### WHAT IS BEING ASKED
Output exactly, please, the lines of the records below from the one containing "Whereabouts in the picture above is the pink" through the final line.

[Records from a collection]
::::::::::

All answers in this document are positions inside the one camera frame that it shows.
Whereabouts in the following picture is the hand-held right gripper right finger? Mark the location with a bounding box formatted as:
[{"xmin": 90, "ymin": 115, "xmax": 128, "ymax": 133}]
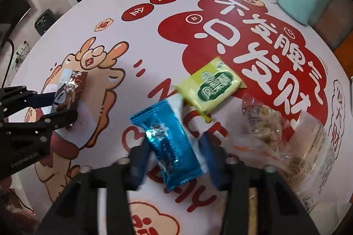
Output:
[{"xmin": 199, "ymin": 136, "xmax": 322, "ymax": 235}]

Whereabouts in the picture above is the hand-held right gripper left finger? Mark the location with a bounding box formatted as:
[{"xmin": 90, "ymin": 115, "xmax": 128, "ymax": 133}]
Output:
[{"xmin": 36, "ymin": 138, "xmax": 151, "ymax": 235}]

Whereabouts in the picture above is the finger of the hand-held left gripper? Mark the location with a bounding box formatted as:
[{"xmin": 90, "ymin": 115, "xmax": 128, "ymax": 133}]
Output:
[
  {"xmin": 0, "ymin": 86, "xmax": 60, "ymax": 117},
  {"xmin": 6, "ymin": 109, "xmax": 79, "ymax": 134}
]

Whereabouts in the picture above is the brown chocolate snack packet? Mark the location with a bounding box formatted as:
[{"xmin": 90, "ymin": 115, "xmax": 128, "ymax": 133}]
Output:
[{"xmin": 51, "ymin": 71, "xmax": 89, "ymax": 131}]

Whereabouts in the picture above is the blue foil snack packet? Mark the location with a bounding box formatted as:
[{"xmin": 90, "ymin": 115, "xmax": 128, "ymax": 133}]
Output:
[{"xmin": 130, "ymin": 94, "xmax": 210, "ymax": 193}]

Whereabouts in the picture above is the clear packet of mixed nuts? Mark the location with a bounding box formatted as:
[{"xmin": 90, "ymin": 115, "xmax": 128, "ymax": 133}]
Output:
[{"xmin": 238, "ymin": 96, "xmax": 284, "ymax": 153}]

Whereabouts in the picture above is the small green snack packet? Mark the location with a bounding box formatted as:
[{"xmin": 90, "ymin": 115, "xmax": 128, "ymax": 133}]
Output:
[{"xmin": 176, "ymin": 56, "xmax": 243, "ymax": 117}]

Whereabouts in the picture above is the clear packet with grey label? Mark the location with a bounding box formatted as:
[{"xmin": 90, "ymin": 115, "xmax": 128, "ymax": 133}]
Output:
[{"xmin": 232, "ymin": 111, "xmax": 335, "ymax": 213}]

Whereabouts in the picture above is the pink printed tablecloth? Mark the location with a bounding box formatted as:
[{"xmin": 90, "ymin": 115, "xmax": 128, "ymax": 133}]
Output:
[{"xmin": 6, "ymin": 0, "xmax": 353, "ymax": 235}]

::::::::::

### OUTPUT OF THE EXERCISE
Whereabouts in the picture above is the pink printed tablecloth? Mark the location with a bounding box formatted as:
[{"xmin": 90, "ymin": 115, "xmax": 128, "ymax": 133}]
Output:
[{"xmin": 6, "ymin": 0, "xmax": 353, "ymax": 235}]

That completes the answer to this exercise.